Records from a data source
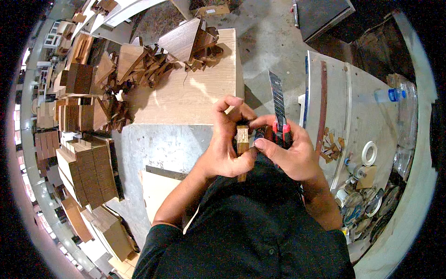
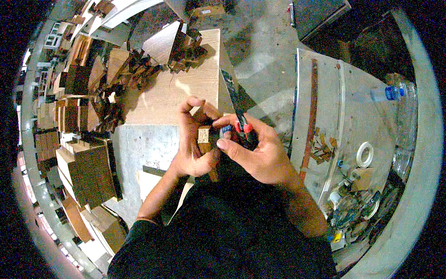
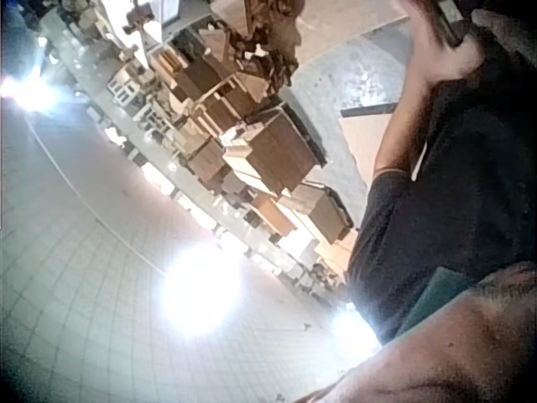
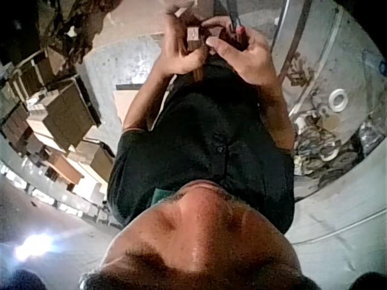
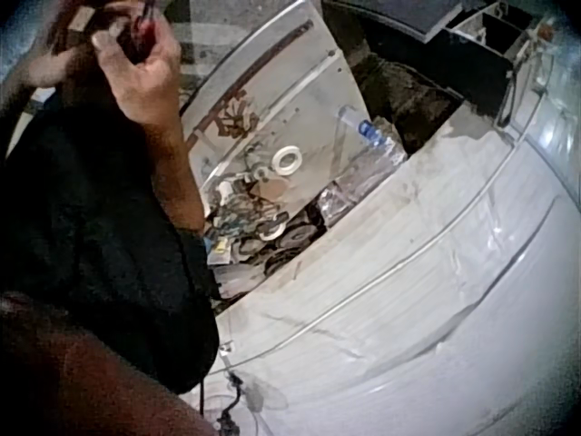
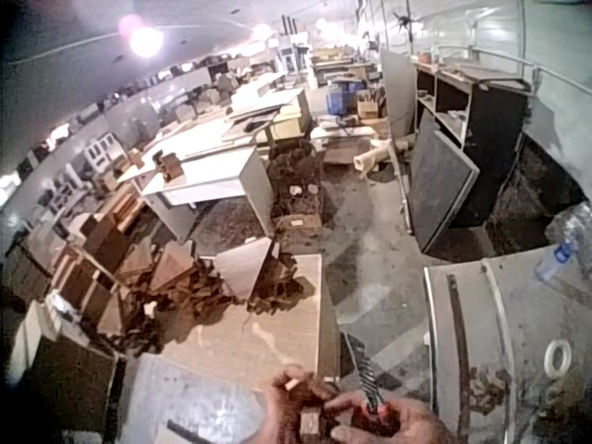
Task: The person holds a triangular piece of wood and uses a utility knife to trim or scrape the edges by hand, repeating the action on different sides of the piece.
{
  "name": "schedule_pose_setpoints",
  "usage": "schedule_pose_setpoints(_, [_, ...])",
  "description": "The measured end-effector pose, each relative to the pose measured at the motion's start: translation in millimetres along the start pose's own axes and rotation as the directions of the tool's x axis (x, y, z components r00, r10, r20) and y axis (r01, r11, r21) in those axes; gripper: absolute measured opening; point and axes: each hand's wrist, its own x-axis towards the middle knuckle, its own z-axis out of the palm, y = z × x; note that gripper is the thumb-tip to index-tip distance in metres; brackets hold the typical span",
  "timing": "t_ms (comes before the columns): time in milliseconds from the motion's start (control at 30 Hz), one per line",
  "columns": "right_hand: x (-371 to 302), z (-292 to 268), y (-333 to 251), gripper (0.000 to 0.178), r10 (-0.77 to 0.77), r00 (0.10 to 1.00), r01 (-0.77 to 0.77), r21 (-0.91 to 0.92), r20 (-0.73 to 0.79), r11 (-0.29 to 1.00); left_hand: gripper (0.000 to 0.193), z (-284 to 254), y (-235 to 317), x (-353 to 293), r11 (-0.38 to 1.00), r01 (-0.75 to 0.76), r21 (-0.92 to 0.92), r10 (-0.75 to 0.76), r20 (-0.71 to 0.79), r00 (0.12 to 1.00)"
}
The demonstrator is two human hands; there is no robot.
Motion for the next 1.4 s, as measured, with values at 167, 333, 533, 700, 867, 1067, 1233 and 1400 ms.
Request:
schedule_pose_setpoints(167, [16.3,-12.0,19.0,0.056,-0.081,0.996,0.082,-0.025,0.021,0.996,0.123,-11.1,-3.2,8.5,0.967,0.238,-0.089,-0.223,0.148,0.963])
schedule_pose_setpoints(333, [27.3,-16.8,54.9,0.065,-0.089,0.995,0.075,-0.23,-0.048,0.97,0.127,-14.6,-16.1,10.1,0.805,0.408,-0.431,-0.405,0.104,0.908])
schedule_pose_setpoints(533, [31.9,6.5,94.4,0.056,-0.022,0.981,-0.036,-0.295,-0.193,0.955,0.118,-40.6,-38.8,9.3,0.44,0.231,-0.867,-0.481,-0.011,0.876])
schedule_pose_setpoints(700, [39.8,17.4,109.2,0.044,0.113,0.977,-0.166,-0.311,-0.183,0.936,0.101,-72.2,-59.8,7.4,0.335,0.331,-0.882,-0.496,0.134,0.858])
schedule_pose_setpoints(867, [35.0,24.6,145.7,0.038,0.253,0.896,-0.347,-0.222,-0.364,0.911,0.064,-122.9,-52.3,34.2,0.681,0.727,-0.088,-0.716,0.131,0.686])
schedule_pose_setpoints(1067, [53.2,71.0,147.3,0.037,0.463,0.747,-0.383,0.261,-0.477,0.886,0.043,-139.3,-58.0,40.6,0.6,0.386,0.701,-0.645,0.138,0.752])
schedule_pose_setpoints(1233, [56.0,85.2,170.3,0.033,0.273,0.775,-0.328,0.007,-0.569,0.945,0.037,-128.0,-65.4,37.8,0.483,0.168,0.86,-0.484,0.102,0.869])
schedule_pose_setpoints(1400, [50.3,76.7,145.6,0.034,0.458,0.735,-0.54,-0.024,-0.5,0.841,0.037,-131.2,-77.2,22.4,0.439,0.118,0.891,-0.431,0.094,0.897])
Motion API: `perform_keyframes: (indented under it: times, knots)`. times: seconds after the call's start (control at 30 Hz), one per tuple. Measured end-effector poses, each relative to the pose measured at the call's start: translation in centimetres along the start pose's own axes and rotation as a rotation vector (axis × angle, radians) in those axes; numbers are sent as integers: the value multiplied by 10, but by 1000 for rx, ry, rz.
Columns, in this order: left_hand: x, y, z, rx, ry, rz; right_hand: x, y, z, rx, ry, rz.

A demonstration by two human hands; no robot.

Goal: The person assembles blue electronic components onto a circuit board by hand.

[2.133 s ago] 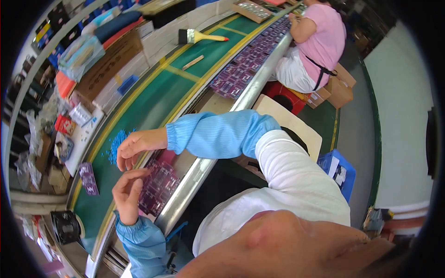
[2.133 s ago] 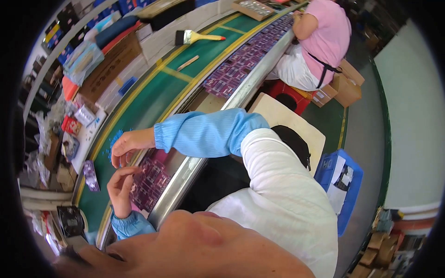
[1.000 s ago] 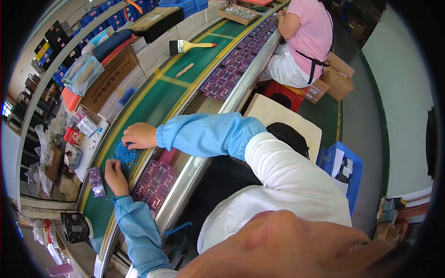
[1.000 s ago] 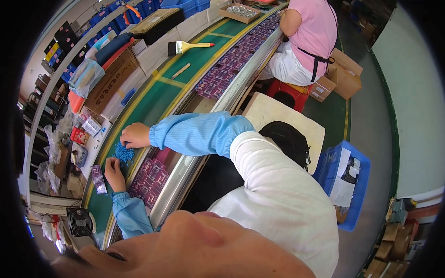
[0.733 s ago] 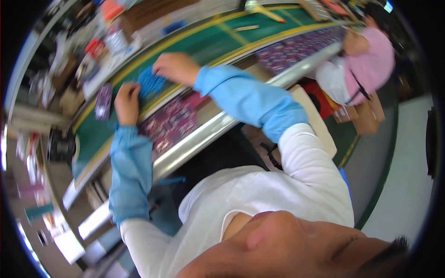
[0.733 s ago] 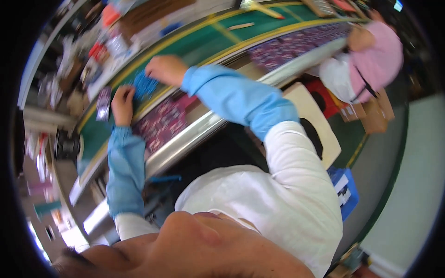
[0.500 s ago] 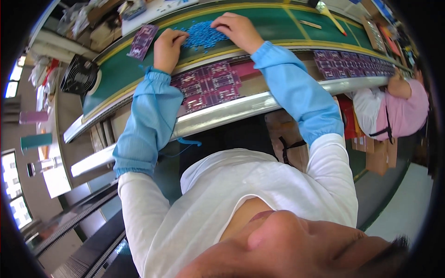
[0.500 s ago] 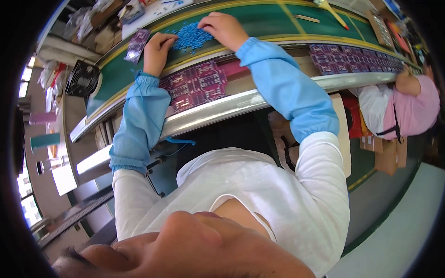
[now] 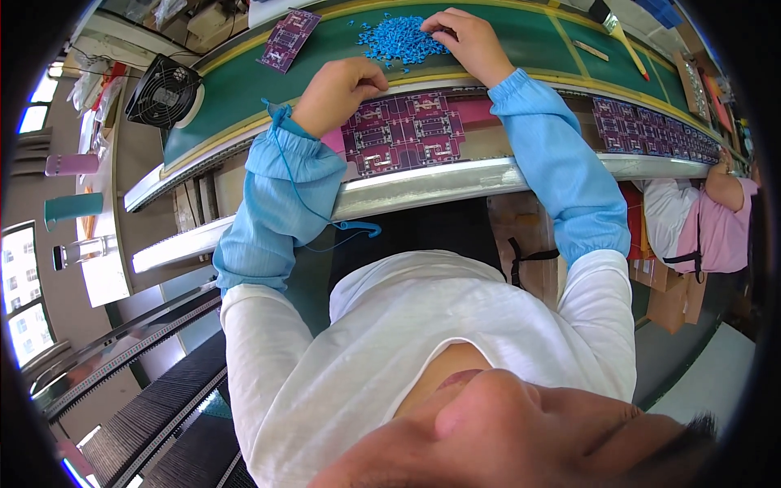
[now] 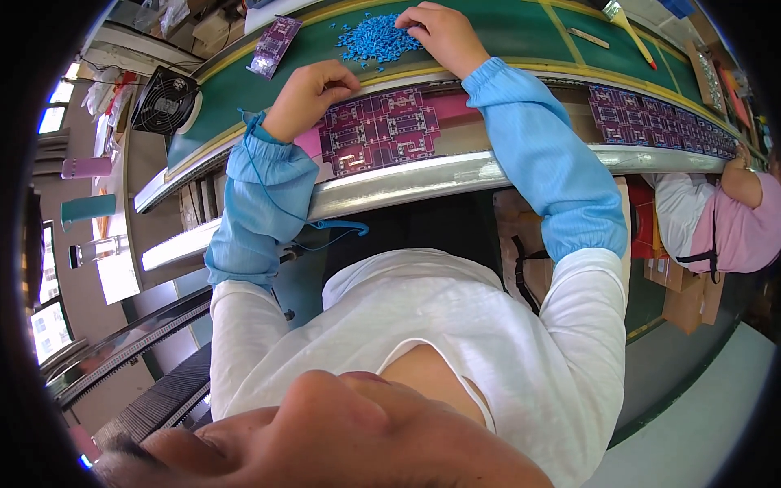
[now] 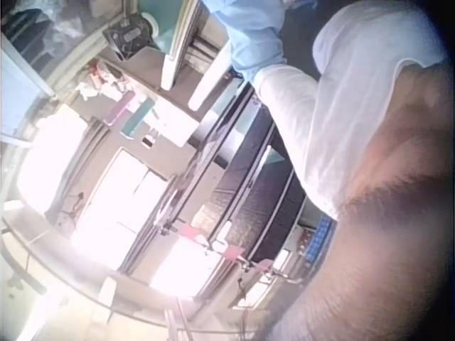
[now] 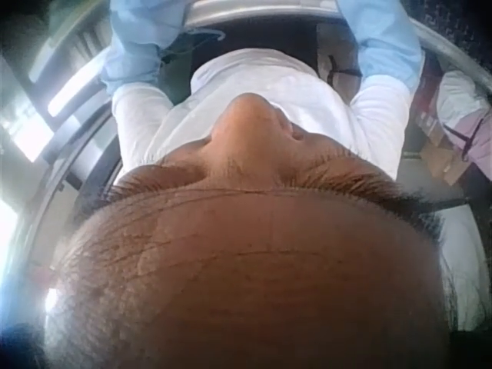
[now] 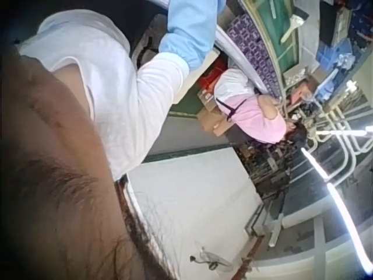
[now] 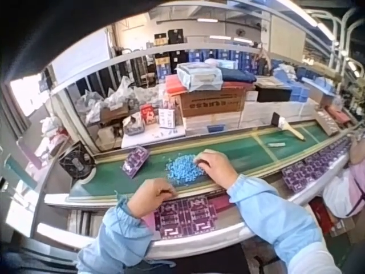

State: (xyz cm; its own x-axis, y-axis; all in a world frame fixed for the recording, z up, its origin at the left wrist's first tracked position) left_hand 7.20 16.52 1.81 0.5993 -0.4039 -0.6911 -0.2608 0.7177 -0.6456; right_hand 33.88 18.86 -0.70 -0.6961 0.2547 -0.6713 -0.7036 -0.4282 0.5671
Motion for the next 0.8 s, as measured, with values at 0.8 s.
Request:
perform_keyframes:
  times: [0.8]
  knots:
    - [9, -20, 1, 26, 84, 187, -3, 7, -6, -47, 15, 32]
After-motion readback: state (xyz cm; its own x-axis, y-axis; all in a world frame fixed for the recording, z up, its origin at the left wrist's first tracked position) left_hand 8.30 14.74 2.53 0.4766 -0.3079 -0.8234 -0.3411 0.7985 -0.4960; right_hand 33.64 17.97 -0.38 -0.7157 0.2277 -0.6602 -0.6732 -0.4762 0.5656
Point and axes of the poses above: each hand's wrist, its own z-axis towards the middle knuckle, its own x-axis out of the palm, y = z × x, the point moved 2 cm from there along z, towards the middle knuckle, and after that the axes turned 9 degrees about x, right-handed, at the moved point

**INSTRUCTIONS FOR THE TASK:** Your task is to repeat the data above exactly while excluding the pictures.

**OUTPUT OF THE TASK:**
Task: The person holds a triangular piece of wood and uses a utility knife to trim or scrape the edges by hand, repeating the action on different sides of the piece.
{
  "name": "schedule_pose_setpoints",
  "usage": "schedule_pose_setpoints(_, [_, ...])",
  "description": "The measured end-effector pose, each relative to the pose measured at the motion's start: translation in millimetres along the start pose's own axes and rotation as the directions of the tool's x axis (x, y, z components r00, r10, r20) and y axis (r01, r11, r21) in those axes; gripper: absolute measured opening; point and axes: each hand's wrist, its own x-axis towards the middle knuckle, its own z-axis out of the palm, y = z × x; note that gripper is the thumb-tip to index-tip distance in metres; brackets hold the typical span",
  "timing": "t_ms (comes before the columns): time in milliseconds from the motion's start (control at 30 Hz), one per line",
  "columns": "right_hand: x (-371 to 302), z (-292 to 268), y (-333 to 251), gripper (0.000 to 0.178), r10 (-0.77 to 0.77), r00 (0.10 to 1.00), r01 (-0.77 to 0.77), r21 (-0.91 to 0.92), r20 (-0.73 to 0.79), r11 (-0.29 to 1.00); left_hand: gripper (0.000 to 0.193), z (-284 to 254), y (-235 to 317), x (-353 to 293), r11 (-0.38 to 1.00), r01 (-0.75 to 0.76), r21 (-0.92 to 0.92), r10 (-0.75 to 0.76), r20 (-0.71 to 0.79), r00 (0.12 to 1.00)"
}
The demonstrator is two human hands; there is no robot.
Motion for the next 1.4 s, as measured, with values at 167, 333, 533, 700, 867, 1067, 1233 and 1400 ms.
Request:
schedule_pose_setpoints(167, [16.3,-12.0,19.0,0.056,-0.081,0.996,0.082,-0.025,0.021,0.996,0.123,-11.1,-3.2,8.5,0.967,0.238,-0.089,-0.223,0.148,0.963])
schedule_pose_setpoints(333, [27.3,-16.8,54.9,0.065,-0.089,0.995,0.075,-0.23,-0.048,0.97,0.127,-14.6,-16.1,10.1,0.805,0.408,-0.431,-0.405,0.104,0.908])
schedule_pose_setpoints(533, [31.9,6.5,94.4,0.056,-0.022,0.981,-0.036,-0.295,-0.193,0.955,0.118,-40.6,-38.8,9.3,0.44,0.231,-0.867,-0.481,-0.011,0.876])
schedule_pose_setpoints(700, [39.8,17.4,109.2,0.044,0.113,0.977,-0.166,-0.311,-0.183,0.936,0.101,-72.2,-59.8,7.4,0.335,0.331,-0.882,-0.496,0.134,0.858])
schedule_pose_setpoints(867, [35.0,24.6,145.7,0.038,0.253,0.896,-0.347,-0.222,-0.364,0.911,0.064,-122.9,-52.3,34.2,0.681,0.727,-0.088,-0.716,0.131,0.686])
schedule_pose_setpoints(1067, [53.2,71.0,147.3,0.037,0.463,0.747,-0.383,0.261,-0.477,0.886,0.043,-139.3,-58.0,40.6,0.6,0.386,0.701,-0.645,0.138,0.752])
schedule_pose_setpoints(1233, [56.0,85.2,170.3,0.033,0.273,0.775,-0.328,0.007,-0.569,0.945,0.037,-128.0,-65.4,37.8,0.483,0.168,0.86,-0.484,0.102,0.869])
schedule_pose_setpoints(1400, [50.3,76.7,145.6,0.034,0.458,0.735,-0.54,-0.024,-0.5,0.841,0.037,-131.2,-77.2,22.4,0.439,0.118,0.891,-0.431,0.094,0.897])
Motion API: `perform_keyframes: (indented under it: times, knots)`. times: seconds after the call's start (control at 30 Hz), one per tuple. Measured end-effector poses, each relative to the pose measured at the call's start: translation in centimetres along the start pose's own axes and rotation as a rotation vector (axis × angle, radians) in those axes; numbers are sent as integers: the value multiplied by 10, but by 1000 for rx, ry, rz.
Columns, in this order: left_hand: x, y, z, rx, ry, rz; right_hand: x, y, z, rx, ry, rz.

A demonstration by two human hands; no robot.

Goal: The person assembles blue electronic components onto a circuit board by hand.

[2.133 s ago] 
[2.133 s ago] 
[1.000 s ago] 
[1.000 s ago] 
[0.733 s ago] 
[0.733 s ago] 
[0.500 s ago] 
[0.500 s ago] 
[now] 
[now] 
[now] 
[now] 
[now] 
[now] 

State: (xyz cm; its own x-axis, y-axis; all in a world frame fixed for the recording, z up, its origin at the left wrist's first tracked position) left_hand 7.20 16.52 1.81 0.5993 -0.4039 -0.6911 -0.2608 0.7177 -0.6456; right_hand 33.88 18.86 -0.70 -0.6961 0.2547 -0.6713 -0.7036 -0.4282 0.5671
Motion for the next 0.8 s, as measured, with values at 0.8 s.
Request:
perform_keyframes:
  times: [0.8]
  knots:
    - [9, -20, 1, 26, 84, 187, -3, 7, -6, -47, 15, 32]
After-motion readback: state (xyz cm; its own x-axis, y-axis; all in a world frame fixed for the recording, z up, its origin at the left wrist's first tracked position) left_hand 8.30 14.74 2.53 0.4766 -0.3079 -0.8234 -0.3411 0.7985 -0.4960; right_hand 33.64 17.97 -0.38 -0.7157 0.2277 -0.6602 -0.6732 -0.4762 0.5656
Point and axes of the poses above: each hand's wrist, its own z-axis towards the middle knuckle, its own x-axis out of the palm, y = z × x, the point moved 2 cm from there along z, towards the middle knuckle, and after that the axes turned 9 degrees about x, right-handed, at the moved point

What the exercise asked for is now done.